Artist’s Statement

Victoria Febrer

Untitled Marine Vista #5, 2010.
Acrylic on Canvas, 36 x 50 in. Private Collection

My artwork explores our perception of the landscape by drawing attention to the relativity of our memories of the natural world, using painting, collage, and projection as metaphors, proxies and surrogates to explore of issues of permanence and impermanence. Most of my work is developed within the studio walls and is grounded in a sense of longing dependent on my frequent excursions to the mountains and the sea. My sketchbook is a constant companion as I stop to take field notes when hiking, climbing, skiing, or sailing.

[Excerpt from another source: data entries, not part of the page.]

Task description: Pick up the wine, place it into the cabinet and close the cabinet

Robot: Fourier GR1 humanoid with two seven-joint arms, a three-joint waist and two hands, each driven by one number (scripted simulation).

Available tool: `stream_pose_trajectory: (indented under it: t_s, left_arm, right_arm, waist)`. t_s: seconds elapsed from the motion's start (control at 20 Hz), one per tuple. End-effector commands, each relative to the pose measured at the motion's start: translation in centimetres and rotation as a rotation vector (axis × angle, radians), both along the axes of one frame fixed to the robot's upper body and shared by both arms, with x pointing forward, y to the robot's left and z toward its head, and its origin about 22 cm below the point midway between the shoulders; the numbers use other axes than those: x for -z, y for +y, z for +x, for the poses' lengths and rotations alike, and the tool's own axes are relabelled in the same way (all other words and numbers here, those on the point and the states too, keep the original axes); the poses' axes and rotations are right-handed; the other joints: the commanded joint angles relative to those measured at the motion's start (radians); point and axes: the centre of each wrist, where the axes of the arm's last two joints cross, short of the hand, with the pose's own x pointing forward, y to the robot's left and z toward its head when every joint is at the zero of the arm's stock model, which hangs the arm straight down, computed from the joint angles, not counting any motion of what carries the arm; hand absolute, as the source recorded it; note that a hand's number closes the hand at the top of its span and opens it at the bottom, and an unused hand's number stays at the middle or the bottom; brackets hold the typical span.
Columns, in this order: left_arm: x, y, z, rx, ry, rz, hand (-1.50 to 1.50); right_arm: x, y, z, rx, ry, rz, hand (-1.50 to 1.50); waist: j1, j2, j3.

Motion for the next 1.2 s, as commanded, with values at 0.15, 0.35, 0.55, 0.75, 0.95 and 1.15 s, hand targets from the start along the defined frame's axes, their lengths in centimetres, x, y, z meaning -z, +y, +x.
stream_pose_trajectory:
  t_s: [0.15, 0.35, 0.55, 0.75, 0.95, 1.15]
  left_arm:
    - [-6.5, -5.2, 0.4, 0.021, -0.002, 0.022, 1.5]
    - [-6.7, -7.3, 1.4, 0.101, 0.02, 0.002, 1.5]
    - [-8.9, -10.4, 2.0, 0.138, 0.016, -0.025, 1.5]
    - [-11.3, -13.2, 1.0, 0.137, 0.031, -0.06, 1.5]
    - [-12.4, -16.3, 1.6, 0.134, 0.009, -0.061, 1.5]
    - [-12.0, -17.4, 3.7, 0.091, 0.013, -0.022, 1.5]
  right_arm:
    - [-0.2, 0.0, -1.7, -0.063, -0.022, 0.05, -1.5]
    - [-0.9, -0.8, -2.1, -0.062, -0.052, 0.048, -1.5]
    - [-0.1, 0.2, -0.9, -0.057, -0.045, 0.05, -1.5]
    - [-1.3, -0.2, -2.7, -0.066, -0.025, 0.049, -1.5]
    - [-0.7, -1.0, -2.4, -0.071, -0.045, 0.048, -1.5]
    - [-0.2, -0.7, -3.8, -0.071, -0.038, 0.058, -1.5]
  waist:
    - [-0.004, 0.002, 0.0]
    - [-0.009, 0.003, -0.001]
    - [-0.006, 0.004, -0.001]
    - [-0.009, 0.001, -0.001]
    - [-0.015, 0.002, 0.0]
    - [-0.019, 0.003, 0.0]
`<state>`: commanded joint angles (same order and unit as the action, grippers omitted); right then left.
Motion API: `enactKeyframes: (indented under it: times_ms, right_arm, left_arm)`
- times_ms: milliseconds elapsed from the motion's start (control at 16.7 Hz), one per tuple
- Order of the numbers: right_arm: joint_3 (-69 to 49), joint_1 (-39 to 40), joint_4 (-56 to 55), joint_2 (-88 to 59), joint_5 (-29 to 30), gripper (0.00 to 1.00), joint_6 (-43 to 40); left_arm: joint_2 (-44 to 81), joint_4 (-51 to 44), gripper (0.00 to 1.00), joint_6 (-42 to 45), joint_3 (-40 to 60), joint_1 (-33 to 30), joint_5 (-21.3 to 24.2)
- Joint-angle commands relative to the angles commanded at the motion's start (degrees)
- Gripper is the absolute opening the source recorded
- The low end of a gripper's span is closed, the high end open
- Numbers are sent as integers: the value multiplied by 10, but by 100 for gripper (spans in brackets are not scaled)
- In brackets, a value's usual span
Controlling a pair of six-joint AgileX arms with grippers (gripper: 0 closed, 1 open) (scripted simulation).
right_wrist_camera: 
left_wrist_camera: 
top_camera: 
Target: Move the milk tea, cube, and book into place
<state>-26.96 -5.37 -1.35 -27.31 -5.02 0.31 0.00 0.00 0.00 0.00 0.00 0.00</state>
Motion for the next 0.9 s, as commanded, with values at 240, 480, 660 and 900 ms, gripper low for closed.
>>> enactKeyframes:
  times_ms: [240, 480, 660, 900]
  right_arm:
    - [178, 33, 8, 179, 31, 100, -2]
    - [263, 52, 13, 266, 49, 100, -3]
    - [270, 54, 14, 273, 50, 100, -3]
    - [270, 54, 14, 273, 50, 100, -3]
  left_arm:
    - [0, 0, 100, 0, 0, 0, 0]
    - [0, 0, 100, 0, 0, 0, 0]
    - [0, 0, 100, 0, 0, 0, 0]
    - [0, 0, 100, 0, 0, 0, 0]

In Untitled Marine Vistas, my most prolific series, I perform an abstracted analogue of the act of recollection by exploring how memory reduces the features of a landscape to their most basic elements and how these simplified elements act as a stimulus for recalling places both visited and imagined. The Strata series of collages draws on decontextualized images of sea, sky, and land from travel magazines in an attempt to explore the layers of imagery and memory that come together to form our understanding of landscape, which is so often far removed from direct experience. In the Plastic Landscapes series, I create images by filtering light through compositions of discarded plastic to expose a cyanotype solution. Plastic trash thus becomes a vehicle for composing and projecting a nostalgic vista, imagining how future humans might conceive of landscape if no pristine areas of the world remain. I have also used projected light in concert with paintings to explore our relationship with the landscape. In the Moving Mountains series, I use projection to selectively map fields of colored light onto painted canvases. Landmasses move freely across horizons not only along the x-axis of the canvas, but also spanning time and three-dimensional space. They emerge from traditional points of painted perspective within the canvas, and from pinpoint sources of digital projection. MarDesierto/DesertSea is an interactive multi-channel video-mapped installation combining four projections of the desert and the sea. When a viewer enters the space, he or she disrupts the path of the projection, subtracting time, space, and light and thus changing the landscape.